Records shown:

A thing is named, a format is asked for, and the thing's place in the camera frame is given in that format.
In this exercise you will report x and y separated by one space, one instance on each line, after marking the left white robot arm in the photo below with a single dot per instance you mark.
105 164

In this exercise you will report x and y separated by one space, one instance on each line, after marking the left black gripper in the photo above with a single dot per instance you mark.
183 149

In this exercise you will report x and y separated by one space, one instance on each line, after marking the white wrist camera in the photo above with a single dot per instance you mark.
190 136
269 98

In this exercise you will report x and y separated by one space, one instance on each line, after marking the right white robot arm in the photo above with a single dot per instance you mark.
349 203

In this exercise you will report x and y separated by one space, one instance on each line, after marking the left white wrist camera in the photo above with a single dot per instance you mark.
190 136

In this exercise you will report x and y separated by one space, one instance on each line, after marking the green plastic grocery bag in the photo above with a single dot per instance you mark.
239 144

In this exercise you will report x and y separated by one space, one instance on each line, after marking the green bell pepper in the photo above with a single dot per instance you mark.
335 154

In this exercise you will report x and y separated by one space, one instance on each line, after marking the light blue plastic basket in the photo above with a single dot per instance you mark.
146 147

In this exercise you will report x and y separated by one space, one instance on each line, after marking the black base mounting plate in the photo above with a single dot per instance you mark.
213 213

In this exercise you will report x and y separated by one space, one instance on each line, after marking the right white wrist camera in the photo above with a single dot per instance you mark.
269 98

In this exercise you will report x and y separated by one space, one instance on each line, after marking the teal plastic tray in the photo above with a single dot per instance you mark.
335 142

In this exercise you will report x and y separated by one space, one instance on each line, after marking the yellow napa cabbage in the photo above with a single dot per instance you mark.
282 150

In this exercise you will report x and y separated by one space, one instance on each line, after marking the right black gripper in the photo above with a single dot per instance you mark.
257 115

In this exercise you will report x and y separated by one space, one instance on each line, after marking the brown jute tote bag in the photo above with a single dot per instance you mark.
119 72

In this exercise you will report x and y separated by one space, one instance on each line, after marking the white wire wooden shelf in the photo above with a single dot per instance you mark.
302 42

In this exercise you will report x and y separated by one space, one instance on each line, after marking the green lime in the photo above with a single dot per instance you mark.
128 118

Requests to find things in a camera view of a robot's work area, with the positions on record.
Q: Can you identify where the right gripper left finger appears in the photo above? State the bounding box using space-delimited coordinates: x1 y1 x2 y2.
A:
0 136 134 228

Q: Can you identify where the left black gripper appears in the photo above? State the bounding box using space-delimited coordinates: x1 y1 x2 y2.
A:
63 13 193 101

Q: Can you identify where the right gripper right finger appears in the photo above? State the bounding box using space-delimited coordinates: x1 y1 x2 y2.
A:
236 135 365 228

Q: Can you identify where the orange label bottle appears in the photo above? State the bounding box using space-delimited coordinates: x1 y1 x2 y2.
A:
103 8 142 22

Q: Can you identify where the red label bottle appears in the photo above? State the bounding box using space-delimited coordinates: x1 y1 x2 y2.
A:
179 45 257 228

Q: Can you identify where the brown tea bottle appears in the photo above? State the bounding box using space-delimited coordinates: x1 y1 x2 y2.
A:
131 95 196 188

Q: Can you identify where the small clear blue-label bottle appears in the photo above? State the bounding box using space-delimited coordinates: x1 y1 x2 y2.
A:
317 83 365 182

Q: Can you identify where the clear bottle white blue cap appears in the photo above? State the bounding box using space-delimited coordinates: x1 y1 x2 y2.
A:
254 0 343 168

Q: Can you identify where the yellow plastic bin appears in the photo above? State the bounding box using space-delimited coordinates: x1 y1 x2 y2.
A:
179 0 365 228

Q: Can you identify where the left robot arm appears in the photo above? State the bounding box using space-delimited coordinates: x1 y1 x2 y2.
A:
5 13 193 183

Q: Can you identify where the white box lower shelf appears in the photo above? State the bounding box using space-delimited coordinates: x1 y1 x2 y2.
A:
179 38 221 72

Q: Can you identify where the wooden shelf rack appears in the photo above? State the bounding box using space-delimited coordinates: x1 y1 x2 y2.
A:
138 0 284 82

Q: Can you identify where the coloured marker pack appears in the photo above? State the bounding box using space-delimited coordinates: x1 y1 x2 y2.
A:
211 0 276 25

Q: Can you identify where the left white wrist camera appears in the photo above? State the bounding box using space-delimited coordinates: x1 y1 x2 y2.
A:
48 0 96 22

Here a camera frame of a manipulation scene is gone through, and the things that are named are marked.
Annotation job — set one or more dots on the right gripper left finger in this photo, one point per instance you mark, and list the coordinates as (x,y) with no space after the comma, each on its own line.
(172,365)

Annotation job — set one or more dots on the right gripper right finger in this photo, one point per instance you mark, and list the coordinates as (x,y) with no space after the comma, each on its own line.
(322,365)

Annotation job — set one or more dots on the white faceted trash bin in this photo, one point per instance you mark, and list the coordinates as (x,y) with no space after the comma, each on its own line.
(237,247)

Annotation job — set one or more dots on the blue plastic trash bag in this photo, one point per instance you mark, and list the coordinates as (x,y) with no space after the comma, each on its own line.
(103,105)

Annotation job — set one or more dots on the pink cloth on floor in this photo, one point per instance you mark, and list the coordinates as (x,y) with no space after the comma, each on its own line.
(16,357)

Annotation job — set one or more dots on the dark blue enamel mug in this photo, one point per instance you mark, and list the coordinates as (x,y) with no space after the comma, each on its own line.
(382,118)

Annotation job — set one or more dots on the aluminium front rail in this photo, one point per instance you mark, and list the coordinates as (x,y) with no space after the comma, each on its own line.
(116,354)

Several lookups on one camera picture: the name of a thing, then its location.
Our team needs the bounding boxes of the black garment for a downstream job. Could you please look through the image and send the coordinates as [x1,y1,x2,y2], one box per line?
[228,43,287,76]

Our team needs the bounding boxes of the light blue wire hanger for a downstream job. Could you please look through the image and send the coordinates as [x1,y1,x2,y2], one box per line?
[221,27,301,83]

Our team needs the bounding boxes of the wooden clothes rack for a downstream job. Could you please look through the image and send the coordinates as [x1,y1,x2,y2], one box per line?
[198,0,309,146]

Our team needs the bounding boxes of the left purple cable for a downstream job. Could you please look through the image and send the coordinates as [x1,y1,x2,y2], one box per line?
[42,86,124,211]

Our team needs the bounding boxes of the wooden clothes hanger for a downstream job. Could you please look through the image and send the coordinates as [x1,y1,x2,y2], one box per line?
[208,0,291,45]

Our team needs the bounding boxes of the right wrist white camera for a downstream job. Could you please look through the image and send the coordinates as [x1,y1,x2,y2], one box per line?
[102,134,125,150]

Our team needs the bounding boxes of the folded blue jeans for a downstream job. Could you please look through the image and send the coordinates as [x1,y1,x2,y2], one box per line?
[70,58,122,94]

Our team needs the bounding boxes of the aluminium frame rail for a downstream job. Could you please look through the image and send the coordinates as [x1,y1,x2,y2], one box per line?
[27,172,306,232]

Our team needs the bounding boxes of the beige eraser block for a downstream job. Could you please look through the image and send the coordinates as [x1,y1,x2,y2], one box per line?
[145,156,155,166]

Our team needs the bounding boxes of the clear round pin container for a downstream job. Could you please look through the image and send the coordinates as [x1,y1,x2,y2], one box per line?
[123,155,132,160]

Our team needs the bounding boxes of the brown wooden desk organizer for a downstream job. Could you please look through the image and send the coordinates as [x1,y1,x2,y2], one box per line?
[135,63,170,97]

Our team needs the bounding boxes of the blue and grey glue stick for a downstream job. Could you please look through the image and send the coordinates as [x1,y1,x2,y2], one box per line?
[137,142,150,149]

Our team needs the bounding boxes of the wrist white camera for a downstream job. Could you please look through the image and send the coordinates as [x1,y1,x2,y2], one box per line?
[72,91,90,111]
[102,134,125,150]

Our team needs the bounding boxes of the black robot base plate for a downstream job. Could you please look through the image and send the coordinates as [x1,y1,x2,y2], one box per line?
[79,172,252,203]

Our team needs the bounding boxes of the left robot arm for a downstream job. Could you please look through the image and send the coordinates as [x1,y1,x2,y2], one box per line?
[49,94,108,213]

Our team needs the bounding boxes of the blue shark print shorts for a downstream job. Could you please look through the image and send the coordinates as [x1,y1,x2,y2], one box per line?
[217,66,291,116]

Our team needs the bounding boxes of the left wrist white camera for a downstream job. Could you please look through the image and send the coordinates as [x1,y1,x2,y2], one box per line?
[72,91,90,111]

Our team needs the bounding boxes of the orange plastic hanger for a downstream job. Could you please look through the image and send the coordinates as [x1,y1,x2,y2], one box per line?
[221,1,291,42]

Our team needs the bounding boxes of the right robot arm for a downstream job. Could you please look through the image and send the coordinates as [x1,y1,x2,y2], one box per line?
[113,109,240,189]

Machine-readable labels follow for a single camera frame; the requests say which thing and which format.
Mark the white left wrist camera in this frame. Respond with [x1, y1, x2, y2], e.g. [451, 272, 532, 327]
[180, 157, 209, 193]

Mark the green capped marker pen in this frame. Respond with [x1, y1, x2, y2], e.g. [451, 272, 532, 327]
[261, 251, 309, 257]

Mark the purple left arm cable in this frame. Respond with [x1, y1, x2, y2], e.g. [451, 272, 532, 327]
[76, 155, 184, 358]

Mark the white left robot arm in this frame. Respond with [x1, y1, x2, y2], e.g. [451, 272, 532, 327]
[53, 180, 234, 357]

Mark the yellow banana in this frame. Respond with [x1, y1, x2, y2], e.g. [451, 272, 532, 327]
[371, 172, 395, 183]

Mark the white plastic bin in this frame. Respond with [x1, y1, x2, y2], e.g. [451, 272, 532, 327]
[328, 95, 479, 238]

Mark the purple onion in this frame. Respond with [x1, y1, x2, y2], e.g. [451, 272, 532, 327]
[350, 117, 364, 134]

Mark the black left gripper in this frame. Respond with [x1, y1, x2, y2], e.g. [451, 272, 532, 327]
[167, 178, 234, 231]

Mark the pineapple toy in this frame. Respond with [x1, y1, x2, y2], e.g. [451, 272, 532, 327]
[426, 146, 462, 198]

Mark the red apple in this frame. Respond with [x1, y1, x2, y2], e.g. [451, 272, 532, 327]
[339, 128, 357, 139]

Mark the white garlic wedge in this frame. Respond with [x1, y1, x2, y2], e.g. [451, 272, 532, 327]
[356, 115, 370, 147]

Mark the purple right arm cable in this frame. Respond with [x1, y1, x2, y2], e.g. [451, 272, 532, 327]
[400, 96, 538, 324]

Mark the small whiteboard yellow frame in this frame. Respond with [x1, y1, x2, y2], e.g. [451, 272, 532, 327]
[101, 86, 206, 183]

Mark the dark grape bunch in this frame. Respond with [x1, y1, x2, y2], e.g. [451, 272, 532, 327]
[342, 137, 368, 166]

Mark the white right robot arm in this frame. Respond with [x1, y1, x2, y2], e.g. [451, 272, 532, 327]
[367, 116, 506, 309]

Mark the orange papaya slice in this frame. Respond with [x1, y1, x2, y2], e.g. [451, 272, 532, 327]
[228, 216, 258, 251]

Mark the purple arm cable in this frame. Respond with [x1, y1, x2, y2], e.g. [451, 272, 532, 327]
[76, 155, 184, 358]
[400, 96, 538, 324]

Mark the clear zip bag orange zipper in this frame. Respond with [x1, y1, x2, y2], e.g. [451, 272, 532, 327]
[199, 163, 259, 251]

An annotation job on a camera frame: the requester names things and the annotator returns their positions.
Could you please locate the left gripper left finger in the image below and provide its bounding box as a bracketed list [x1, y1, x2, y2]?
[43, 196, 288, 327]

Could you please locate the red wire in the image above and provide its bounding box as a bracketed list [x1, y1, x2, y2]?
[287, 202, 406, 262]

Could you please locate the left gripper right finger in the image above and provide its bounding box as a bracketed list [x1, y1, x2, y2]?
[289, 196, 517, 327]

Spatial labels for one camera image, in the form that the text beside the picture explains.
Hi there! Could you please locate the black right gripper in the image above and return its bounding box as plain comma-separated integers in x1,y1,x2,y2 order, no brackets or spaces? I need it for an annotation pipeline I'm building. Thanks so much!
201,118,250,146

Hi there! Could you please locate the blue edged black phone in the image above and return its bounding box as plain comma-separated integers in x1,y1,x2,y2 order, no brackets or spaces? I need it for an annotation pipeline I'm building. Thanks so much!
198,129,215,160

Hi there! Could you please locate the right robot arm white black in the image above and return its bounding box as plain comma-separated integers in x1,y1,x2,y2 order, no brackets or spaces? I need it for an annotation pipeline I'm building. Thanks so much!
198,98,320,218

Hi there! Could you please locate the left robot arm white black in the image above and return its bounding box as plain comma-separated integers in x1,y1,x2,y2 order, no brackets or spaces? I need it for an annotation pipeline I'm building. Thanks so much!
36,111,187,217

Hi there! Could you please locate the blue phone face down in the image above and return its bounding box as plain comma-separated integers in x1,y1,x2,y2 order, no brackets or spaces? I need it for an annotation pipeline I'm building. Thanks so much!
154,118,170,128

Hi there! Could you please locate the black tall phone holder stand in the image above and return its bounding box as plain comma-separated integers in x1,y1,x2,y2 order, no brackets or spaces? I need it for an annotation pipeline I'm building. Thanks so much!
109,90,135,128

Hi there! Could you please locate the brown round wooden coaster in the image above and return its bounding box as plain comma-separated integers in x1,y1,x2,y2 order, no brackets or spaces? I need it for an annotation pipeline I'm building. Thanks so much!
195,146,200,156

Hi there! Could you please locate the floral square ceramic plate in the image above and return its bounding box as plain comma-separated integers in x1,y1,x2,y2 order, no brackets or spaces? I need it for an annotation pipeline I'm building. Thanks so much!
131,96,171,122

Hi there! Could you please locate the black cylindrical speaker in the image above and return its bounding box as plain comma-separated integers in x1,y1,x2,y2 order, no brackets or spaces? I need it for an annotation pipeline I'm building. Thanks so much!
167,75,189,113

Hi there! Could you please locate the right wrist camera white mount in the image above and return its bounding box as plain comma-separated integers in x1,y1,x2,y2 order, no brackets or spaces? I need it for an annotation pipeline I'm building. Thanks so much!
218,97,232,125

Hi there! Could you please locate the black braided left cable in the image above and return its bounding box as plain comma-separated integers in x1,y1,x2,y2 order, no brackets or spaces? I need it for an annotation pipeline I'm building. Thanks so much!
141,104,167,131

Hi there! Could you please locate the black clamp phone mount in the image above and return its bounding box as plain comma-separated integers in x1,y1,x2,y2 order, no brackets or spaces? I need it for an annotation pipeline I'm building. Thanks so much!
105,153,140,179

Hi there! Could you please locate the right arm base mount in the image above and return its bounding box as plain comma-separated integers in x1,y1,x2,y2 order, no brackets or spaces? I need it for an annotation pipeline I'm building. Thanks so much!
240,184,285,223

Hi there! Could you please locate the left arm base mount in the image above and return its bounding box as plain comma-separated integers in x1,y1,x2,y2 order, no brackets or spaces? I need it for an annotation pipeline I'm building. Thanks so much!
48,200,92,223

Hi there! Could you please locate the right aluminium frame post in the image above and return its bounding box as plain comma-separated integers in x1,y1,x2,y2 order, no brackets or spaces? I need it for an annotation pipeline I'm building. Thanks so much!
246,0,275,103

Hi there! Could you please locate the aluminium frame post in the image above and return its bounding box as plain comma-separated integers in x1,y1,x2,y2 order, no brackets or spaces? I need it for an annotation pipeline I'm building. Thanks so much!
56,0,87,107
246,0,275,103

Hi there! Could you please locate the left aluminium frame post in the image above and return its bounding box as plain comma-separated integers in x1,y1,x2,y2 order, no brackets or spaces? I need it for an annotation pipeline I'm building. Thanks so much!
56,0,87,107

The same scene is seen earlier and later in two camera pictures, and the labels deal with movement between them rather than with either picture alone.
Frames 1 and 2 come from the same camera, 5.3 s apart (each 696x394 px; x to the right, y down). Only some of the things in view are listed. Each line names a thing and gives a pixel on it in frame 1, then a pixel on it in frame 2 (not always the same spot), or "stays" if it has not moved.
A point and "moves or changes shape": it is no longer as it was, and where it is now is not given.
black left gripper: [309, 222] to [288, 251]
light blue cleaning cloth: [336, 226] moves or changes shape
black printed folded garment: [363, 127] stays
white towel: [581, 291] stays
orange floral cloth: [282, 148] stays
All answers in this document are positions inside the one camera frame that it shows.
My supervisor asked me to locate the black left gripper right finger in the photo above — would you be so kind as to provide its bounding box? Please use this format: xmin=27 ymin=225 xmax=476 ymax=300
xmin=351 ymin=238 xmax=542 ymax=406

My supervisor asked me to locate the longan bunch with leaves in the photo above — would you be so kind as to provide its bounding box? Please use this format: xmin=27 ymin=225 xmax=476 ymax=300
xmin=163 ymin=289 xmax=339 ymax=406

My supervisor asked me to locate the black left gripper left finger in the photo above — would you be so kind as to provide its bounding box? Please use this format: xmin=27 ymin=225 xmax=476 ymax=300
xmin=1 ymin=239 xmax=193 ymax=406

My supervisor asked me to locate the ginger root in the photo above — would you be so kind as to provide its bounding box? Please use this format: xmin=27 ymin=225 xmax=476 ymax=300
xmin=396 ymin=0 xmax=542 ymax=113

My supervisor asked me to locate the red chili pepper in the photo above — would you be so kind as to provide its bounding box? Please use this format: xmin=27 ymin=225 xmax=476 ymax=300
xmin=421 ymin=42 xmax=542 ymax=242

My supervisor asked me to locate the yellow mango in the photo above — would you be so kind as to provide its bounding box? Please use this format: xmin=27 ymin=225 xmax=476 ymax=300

Work instruction:
Keep both end lines and retype everything in the records above from the line containing "Our team needs the bounding boxes of the brown" through the line containing "Machine-readable labels follow", exactly, with nothing else.

Completed exercise:
Our team needs the bounding boxes of the brown wooden desk organizer for a downstream job. Could you please look through the image and send the coordinates as [x1,y1,x2,y2], one box per line?
[135,63,170,97]

Our team needs the bounding boxes of the blue and grey glue stick for a downstream job. Could you please look through the image and send the coordinates as [x1,y1,x2,y2], one box per line?
[137,142,150,149]

Our team needs the bounding boxes of the wrist white camera for a downstream job. Could you please look through the image and send the coordinates as [x1,y1,x2,y2], one box per line?
[72,91,90,111]
[102,134,125,150]

Our team needs the bounding boxes of the black robot base plate for a downstream job. Could you please look through the image and send the coordinates as [x1,y1,x2,y2], one box per line?
[79,172,252,203]

Our team needs the bounding boxes of the left robot arm for a downstream job. Could you please look through the image and send the coordinates as [x1,y1,x2,y2], one box per line?
[49,94,108,213]

Our team needs the bounding boxes of the blue shark print shorts for a downstream job. Could you please look through the image and send the coordinates as [x1,y1,x2,y2], one box per line?
[217,66,291,116]

Our team needs the bounding boxes of the left wrist white camera for a downstream job. Could you please look through the image and send the coordinates as [x1,y1,x2,y2], one box per line?
[72,91,90,111]

Our team needs the bounding boxes of the orange plastic hanger for a downstream job. Could you please look through the image and send the coordinates as [x1,y1,x2,y2], one box per line?
[221,1,291,42]

Our team needs the bounding boxes of the right robot arm for a downstream job. Could you please look through the image and send the coordinates as [x1,y1,x2,y2], one box per line?
[113,109,240,189]

Machine-readable labels follow for a single camera frame; the requests say which thing and which format.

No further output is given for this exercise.